**Prompt:** From the first line of the data below, copy each line up to the one containing "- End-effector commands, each", and include that line too.

★ ★ ★ ★ ★ ★ ★

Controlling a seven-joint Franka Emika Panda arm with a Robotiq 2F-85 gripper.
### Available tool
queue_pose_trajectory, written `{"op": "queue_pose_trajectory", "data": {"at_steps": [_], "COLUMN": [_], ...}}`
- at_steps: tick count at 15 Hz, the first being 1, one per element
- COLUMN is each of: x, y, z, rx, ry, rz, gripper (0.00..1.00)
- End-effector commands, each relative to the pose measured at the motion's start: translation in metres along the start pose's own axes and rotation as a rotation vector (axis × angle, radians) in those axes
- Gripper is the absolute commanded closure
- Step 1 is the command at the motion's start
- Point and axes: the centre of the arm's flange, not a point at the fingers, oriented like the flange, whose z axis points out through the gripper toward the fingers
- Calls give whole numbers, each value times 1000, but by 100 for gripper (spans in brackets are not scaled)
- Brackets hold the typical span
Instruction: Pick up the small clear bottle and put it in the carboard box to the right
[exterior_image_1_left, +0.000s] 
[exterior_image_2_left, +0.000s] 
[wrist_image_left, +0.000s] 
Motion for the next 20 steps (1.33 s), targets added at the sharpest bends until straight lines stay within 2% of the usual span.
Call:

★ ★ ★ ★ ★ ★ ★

**Answer box:**
Controlling a seven-joint Franka Emika Panda arm with a Robotiq 2F-85 gripper.
### Available tool
queue_pose_trajectory, written `{"op": "queue_pose_trajectory", "data": {"at_steps": [_], "COLUMN": [_], ...}}`
- at_steps: tick count at 15 Hz, the first being 1, one per element
- COLUMN is each of: x, y, z, rx, ry, rz, gripper (0.00..1.00)
- End-effector commands, each relative to the pose measured at the motion's start: translation in metres along the start pose's own axes and rotation as a rotation vector (axis × angle, radians) in those axes

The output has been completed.